AIM OF THE TASK: Restate word for word each line of the data, starting at the one containing "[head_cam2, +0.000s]" and running through the last.
*** Begin section ***
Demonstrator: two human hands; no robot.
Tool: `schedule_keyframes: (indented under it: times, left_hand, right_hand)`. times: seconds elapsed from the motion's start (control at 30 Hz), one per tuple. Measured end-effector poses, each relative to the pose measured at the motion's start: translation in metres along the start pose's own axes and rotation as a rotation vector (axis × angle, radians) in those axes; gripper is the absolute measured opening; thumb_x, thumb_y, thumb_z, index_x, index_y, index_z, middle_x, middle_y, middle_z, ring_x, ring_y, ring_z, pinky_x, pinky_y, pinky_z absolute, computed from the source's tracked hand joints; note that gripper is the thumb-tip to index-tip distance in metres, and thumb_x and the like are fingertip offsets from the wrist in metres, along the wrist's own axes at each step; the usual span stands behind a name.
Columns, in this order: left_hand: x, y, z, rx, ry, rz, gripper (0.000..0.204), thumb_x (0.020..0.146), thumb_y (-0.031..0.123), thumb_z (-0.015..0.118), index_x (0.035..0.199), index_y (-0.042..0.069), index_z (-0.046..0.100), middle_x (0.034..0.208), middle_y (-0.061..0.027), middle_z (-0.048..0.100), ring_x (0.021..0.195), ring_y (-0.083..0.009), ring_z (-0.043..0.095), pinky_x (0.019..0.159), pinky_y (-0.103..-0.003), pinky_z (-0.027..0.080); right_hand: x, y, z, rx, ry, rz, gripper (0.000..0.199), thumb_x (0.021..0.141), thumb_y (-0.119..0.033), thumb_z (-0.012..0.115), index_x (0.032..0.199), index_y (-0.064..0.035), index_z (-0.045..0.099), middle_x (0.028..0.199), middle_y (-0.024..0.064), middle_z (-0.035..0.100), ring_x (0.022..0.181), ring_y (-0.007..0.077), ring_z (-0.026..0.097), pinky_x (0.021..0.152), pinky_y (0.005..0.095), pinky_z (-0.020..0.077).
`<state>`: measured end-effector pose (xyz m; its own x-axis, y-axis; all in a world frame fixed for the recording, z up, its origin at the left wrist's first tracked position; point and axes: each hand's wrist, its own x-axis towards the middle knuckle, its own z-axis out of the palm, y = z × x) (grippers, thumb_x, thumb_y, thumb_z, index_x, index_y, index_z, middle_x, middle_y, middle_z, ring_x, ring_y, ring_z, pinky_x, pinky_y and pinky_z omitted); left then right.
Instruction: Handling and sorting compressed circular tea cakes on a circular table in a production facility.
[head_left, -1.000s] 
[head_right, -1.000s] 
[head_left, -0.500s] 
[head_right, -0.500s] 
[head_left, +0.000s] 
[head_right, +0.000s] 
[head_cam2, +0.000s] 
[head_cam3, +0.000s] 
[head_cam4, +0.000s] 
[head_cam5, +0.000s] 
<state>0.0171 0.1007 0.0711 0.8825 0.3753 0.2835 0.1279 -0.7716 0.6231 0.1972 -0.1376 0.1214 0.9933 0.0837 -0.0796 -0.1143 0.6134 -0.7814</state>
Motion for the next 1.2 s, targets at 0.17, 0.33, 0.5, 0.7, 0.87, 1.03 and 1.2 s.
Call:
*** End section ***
RESPONSE TO THE EXERCISE:
[head_cam2, +0.000s] 
[head_cam3, +0.000s] 
[head_cam4, +0.000s] 
[head_cam5, +0.000s] 
<state>0.0171 0.1007 0.0711 0.8825 0.3753 0.2835 0.1279 -0.7716 0.6231 0.1972 -0.1376 0.1214 0.9933 0.0837 -0.0796 -0.1143 0.6134 -0.7814</state>
Motion for the next 1.2 s, targets at 0.17, 0.33, 0.5, 0.7, 0.87, 1.03 and 1.2 s.
Call:

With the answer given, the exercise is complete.